As India's economy soars, its airports and roads can't keep up
| NEW DELHI
The Indian jet set are about to get more jets. Last week, Indian Airlines, the state-owned domestic carrier, announced a new deal to replace its entire fleet in one go by ordering 43 new aircraft from the European plane-maker, Airbus.
This $2.3 billion plane-buying spree is just one sign of an increasing appetite for travel from India's middle class - 330 million and growing - who suddenly have more cash to spend and willingness to spend it. Passenger numbers are expected to triple to around 50 million from 14 million over the next five years.
But this same spree has put Indian airport authorities in a pinch. There's nowhere to put the planes: Indian airports are already bottlenecked, and aviation planners are having difficulty keeping pace with the growth.
"I've worked in a lot of countries, and India has a rule for everything, and then some," says George Tharakan, the lead transport expert at the World Bank in New Delhi. "That tends to have restraints on the expansion of infrastructure to keep pace with the booming economy."
Welcome to the bittersweet reality of India's economic boom. The Indian economy is growing at an average 6.5 percent annual rate - closer to China's 10 percent growth rate than to America's 4 percent. But while the private sector is moving quickly to develop the country, it is being hampered by sluggish government decisions about expanding roads, electric power plants, and water systems.
The implications are stark. In a globalized economy, where investors can go wherever the prospects are best, India can hardly afford to postpone expensive infrastructure work.
According to a recent World Bank report, nearly a third of business owners in India said that infrastructure - from unreliable electricity to potholed roads to airports - was a major or severe obstacle to the growth of their businesses.
The World Bank is promising some funds for infrastructure development. And this month, the Asian Development Bank offered to double its assistance to India to $3 billion annually. It also expressed its keenness to invest in the infrastructure sector, including energy, urban development, rail freight corridor, roads and airways.
"Money has not been the problem," says Mr. Tharakan, referring to a slew of delayed World Bank-funded road and infrastructure projects, including a refurbished highway from Delhi to Calcutta. "There's enough money. It's the administrative arrangements that have to get done, the number of agencies that have to be dealt with.

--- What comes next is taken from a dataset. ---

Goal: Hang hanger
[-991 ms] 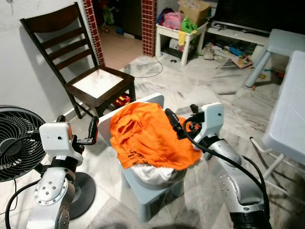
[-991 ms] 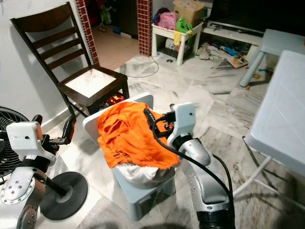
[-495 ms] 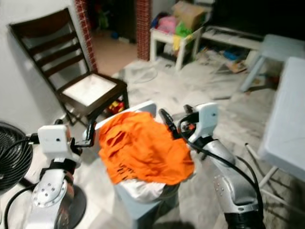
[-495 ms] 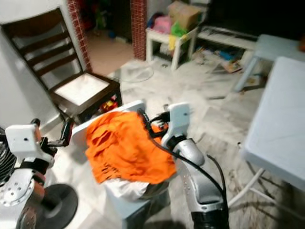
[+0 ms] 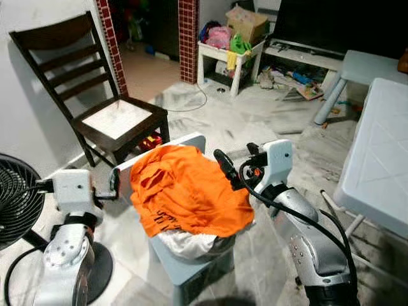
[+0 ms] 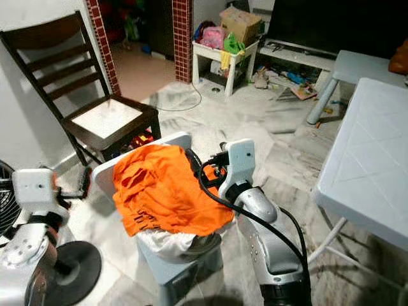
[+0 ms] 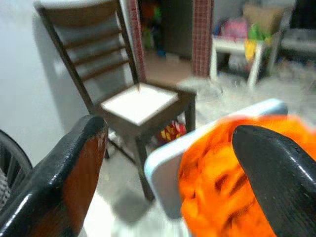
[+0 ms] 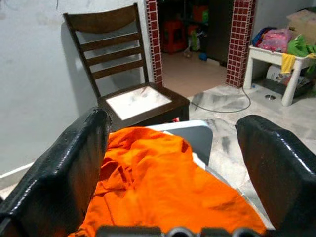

It's quite mind-boggling."
The economic reforms of the early 1990s were supposed to have taken care of some of this.
Back in 1991, when India's government came so close to bankruptcy that it was forced to liberalize its old state-run economy, the government of Prime Minister Narasimha Rao - and particularly the economic team led by the man who would later be prime minister, Manmohan Singh - did away with all sorts of licenses and rules that simply slowed things down.
Much has changed, and yet, much has not.
Business leaders say the Indian government still tends to get in the way of development, rather than creating the conditions where growth can occur.
Terry Hill, chairman of the Arup Group Ltd., recently complained at a news conference in New Delhi that the Indian bureaucracy needed streamlining, saying, "Infrastructure is a high-risk game and we have seen projects getting delayed and going grossly over budget."
The answer, he said, was to continue going for private-public partnerships, where the private sector can provide the management expertise to get projects finished.
In a recent interview with the Asian Age newspaper in New Delhi, the chairman of the Airports Authority of India cast blame on the booming new private carriers for the overcrowding at airports, rather than on the airports' inability to meet demand.
"All airlines want to have their base in either Delhi or Mumbai," said K. Ramalingam. "Why can't they move to other smaller towns to park their aircrafts?"
The airlines, for their part, argue that they should go where the customers are.
Indian Airlines' recent buying spree is, in fact, a belated response to increasing competition by a number of both high-end and low-cost competitors. Today, private carriers - from the business-oriented Jet Airways and Sahara Airlines down to the new cut-fare rivals Air Deccan and SpiceJet, control 65 percent of all domestic air travel.
That trend is only likely to continue. SpiceJet, for instance, has bought more aircraft as part of its rapid entry into the low-cost air travel market - a niche modeled after America's Southwest Airlines that has already attracted two other new carriers, Air Deccan and Kingfisher.
Foreign airlines have also been boosting their routes to India, which is evidence that not only are Indians flying more, but more outsiders are flying to India. Tourist travel in the month of August this year is up 15.6 percent over the same period last year, with 2.37 million travelers coming to India. To meet that demand, British Airways announced that it would add 26 new flights per week between India and Britain.
While this is great news for hotel and tour operators, the big question now is whether India's airports can be made ready for all these travelers and planes.
"The situation will improve in a year or two," says Praful Patel, India's minister for civil aviation. The government is already recruiting new air traffic controllers, and when Indian privatizes both the Delhi and Bombay airports, work will begin to build new runways to help increase capacity.